## [Problem]
Repeat the lines below exactly as they appear, but leave out the images.

## [Supplied material]
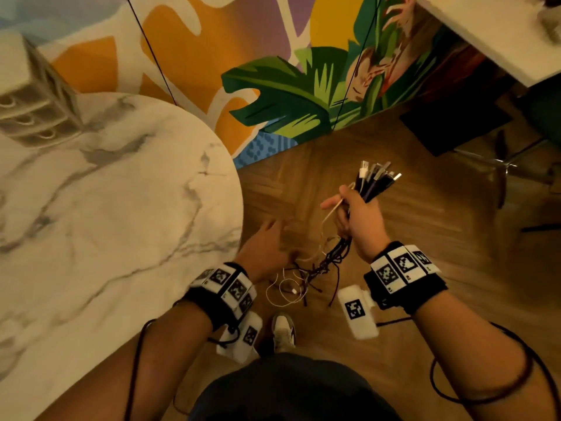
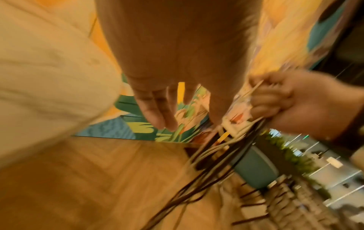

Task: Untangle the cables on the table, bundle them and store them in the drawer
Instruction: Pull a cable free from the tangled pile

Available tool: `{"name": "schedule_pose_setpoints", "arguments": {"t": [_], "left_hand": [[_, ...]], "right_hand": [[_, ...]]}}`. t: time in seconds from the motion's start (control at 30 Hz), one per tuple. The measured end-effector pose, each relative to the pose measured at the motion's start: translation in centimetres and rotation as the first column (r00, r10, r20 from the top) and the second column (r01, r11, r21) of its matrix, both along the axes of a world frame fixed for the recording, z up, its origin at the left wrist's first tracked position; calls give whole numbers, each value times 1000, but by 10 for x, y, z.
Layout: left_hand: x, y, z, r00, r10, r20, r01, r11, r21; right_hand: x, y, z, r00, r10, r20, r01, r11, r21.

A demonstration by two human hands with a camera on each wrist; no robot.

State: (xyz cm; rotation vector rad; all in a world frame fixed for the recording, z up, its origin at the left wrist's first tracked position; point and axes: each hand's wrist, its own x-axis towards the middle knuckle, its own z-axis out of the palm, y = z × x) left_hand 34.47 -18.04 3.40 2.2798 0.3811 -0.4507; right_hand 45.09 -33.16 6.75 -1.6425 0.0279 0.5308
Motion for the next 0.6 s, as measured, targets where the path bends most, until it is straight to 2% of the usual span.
{"name": "schedule_pose_setpoints", "arguments": {"t": [0.07,0.13,0.17,0.2,0.33,0.4,0.5,0.57,0.6], "left_hand": [[23,-18,33,992,-1,125,20,988,-154],[37,-27,49,989,38,140,11,943,-333],[39,-27,51,989,56,136,-1,927,-374],[41,-25,50,988,70,137,-15,929,-369],[35,5,28,993,66,100,-52,988,-143],[26,18,9,998,51,-24,-54,991,-124],[10,32,-37,983,32,-181,-71,975,-210],[5,34,-53,938,-16,-346,-6,998,-65],[3,34,-56,934,-27,-357,47,998,46]], "right_hand": [[-5,7,3,1000,21,-2,-21,1000,0],[-6,9,9,1000,-1,-19,1,1000,16],[-4,8,11,1000,-12,-19,13,1000,22],[-1,5,12,1000,-9,-7,9,1000,19],[8,-11,13,999,2,35,-1,1000,-30],[9,-13,16,999,13,50,-12,1000,-12],[6,-9,25,997,29,68,-30,999,18],[3,-5,32,994,53,98,-58,997,48],[2,-2,35,993,63,101,-70,996,64]]}}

## [Result of the exercise]
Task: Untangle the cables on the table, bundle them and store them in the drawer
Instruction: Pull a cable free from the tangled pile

Available tool: `{"name": "schedule_pose_setpoints", "arguments": {"t": [_], "left_hand": [[_, ...]], "right_hand": [[_, ...]]}}`. t: time in seconds from the motion's start (control at 30 Hz), one per tuple. The measured end-effector pose, each relative to the pose measured at the motion's start: translation in centimetres and rotation as the first column (r00, r10, r20 from the top) and the second column (r01, r11, r21) of its matrix, both along the axes of a world frame fixed for the recording, z up, its origin at the left wrist's first tracked position; calls give whole numbers, each value times 1000, but by 10 for x, y, z.
Layout: left_hand: x, y, z, r00, r10, r20, r01, r11, r21; right_hand: x, y, z, r00, r10, r20, r01, r11, r21.

A demonstration by two human hands with a camera on each wrist; no robot.

State: (xyz cm; rotation vector rad; all in a world frame fixed for the recording, z up, its origin at the left wrist's first tracked position; point and axes: each hand's wrist, its own x-axis towards the middle knuckle, its own z-axis out of the palm, y = z × x) left_hand 34.47 -18.04 3.40 2.2798 0.3811 -0.4507; right_hand 45.09 -33.16 6.75 -1.6425 0.0279 0.5308
Motion for the next 0.6 s, as measured, targets where the path bends most, until it is straight to 2% of the usual span.
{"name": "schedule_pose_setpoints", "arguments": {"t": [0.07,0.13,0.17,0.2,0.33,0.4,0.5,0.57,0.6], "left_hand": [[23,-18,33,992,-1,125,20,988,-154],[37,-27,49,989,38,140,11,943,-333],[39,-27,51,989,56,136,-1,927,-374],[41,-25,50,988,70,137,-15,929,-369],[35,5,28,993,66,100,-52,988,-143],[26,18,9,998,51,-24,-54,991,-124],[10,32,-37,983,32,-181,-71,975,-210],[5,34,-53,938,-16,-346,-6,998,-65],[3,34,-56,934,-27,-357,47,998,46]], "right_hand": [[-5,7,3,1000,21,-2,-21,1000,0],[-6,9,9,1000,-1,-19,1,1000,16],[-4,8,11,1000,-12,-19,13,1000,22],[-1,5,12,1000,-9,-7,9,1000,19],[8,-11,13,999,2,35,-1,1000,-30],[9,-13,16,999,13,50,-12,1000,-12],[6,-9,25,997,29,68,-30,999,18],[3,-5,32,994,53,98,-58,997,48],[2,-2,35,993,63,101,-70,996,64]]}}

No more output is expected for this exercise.